* [EXERCISE DIRECTIONS]: Print exactly, and only, the lines running from the line containing "Ground heart pattern" through the end of the records below.

══ MATERIAL FOR THIS TASK ══

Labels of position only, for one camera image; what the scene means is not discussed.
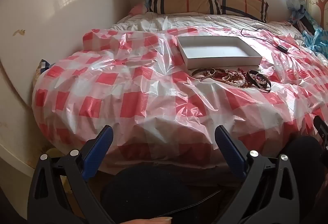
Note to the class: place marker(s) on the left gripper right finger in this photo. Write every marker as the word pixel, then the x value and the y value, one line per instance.
pixel 269 191

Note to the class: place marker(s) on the black power adapter with cable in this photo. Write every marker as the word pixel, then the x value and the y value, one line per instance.
pixel 269 37

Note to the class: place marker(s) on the thin silver bangle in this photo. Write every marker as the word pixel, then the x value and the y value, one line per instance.
pixel 203 73

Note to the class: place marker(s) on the right tan plaid pillow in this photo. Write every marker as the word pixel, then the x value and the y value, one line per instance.
pixel 253 9

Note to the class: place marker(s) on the white shallow cardboard box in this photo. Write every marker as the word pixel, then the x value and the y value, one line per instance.
pixel 216 51

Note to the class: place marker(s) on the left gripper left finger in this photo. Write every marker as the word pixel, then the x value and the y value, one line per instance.
pixel 47 201

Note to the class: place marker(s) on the blue white checkered plastic bag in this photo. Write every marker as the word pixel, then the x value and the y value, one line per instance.
pixel 315 37

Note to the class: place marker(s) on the white striped bed sheet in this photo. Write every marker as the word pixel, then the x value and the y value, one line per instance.
pixel 152 22

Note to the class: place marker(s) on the white headboard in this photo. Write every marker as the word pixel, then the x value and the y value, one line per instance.
pixel 33 30

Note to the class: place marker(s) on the person left hand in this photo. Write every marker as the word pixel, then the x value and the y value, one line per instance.
pixel 158 220

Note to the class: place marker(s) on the pink pillow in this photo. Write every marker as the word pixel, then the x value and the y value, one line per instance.
pixel 138 9

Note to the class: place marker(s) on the red white checkered plastic sheet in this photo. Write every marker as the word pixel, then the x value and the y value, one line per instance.
pixel 137 83

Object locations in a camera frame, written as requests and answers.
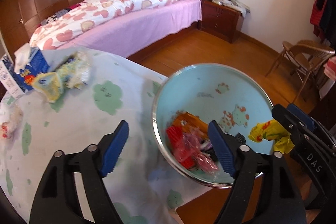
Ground red transparent plastic wrapper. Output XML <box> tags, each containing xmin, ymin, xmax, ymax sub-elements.
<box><xmin>183</xmin><ymin>133</ymin><xmax>219</xmax><ymax>175</ymax></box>

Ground orange snack bag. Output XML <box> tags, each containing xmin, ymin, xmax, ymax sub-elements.
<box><xmin>172</xmin><ymin>111</ymin><xmax>209</xmax><ymax>139</ymax></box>

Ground red foam net sleeve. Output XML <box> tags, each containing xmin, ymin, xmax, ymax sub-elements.
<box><xmin>166</xmin><ymin>126</ymin><xmax>196</xmax><ymax>169</ymax></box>

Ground yellow plastic bag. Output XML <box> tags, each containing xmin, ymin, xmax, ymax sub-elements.
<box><xmin>248</xmin><ymin>119</ymin><xmax>294</xmax><ymax>154</ymax></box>

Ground pale yellow blue wrapper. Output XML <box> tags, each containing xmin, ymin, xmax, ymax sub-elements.
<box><xmin>32</xmin><ymin>51</ymin><xmax>92</xmax><ymax>103</ymax></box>

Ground clear plastic bag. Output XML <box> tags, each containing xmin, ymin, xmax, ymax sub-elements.
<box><xmin>1</xmin><ymin>103</ymin><xmax>23</xmax><ymax>140</ymax></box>

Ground purple snack wrapper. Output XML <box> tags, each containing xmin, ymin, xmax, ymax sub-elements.
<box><xmin>200</xmin><ymin>140</ymin><xmax>218</xmax><ymax>162</ymax></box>

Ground light blue trash bin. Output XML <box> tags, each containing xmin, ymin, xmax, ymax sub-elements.
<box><xmin>151</xmin><ymin>63</ymin><xmax>275</xmax><ymax>189</ymax></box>

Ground white tablecloth green clouds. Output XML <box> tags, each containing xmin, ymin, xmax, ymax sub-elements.
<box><xmin>1</xmin><ymin>50</ymin><xmax>208</xmax><ymax>223</ymax></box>

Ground red white striped towel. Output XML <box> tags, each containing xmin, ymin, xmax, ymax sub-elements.
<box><xmin>323</xmin><ymin>56</ymin><xmax>336</xmax><ymax>81</ymax></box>

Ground brown wicker chair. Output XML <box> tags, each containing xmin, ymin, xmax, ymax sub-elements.
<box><xmin>265</xmin><ymin>39</ymin><xmax>335</xmax><ymax>103</ymax></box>

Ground pink bed sheet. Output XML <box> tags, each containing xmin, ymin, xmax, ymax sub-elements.
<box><xmin>59</xmin><ymin>0</ymin><xmax>202</xmax><ymax>57</ymax></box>

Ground blue Look milk carton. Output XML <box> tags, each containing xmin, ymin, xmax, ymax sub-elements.
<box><xmin>14</xmin><ymin>43</ymin><xmax>50</xmax><ymax>92</ymax></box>

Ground wooden nightstand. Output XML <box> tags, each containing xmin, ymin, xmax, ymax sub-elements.
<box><xmin>199</xmin><ymin>1</ymin><xmax>244</xmax><ymax>44</ymax></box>

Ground white tall milk carton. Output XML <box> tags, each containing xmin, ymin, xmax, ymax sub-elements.
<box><xmin>1</xmin><ymin>54</ymin><xmax>25</xmax><ymax>100</ymax></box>

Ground hanging dark and red clothes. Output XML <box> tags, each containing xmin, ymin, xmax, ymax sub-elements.
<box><xmin>310</xmin><ymin>0</ymin><xmax>335</xmax><ymax>47</ymax></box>

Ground pile of clothes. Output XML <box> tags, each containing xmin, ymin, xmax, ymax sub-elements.
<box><xmin>212</xmin><ymin>0</ymin><xmax>251</xmax><ymax>18</ymax></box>

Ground heart pattern white duvet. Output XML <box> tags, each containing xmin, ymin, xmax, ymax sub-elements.
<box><xmin>29</xmin><ymin>0</ymin><xmax>179</xmax><ymax>50</ymax></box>

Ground wooden door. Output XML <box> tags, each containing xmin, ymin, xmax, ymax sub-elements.
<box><xmin>1</xmin><ymin>0</ymin><xmax>29</xmax><ymax>60</ymax></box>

═══

* [RESPONSE AREA]:
Ground heart pattern white duvet. Output XML <box> tags, each containing xmin, ymin, xmax, ymax sub-elements.
<box><xmin>29</xmin><ymin>0</ymin><xmax>179</xmax><ymax>50</ymax></box>

Ground wooden door. Output XML <box> tags, each containing xmin, ymin, xmax, ymax sub-elements.
<box><xmin>1</xmin><ymin>0</ymin><xmax>29</xmax><ymax>60</ymax></box>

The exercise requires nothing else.